The exercise asks you to copy every line below in which "right" appears.

Data under study: Begin

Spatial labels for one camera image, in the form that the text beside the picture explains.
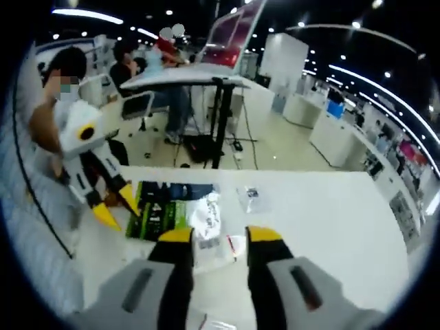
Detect white printed skincare sachet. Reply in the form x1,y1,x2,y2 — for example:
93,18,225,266
188,191,224,252

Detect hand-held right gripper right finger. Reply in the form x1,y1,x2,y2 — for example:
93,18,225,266
245,225,365,330

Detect clear plastic bag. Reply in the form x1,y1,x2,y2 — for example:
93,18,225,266
236,185,270,215

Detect ceiling light strips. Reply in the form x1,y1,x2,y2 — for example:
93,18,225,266
51,8,440,166

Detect monitor with red screen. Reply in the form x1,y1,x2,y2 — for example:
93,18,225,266
197,0,268,76

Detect green black skincare sachet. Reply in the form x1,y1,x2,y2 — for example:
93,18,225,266
125,200,189,242

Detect blue box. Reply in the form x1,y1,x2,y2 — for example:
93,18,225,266
326,99,346,120

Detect white power strip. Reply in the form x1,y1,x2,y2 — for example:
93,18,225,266
232,140,246,161

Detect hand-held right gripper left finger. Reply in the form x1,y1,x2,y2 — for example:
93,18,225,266
87,228,195,330

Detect black cable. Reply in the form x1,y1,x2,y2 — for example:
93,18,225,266
12,85,75,261

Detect white office counters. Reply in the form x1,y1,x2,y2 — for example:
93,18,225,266
284,91,428,243

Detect red wall screen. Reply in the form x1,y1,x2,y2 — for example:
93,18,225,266
397,140,431,166

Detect white office chair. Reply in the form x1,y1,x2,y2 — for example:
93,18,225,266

Data under study: End

Answer space:
Detect hand-held right gripper right finger. Reply in the form x1,y1,x2,y2 — for example:
Detect hand-held right gripper left finger. Reply in the form x1,y1,x2,y2 — for example:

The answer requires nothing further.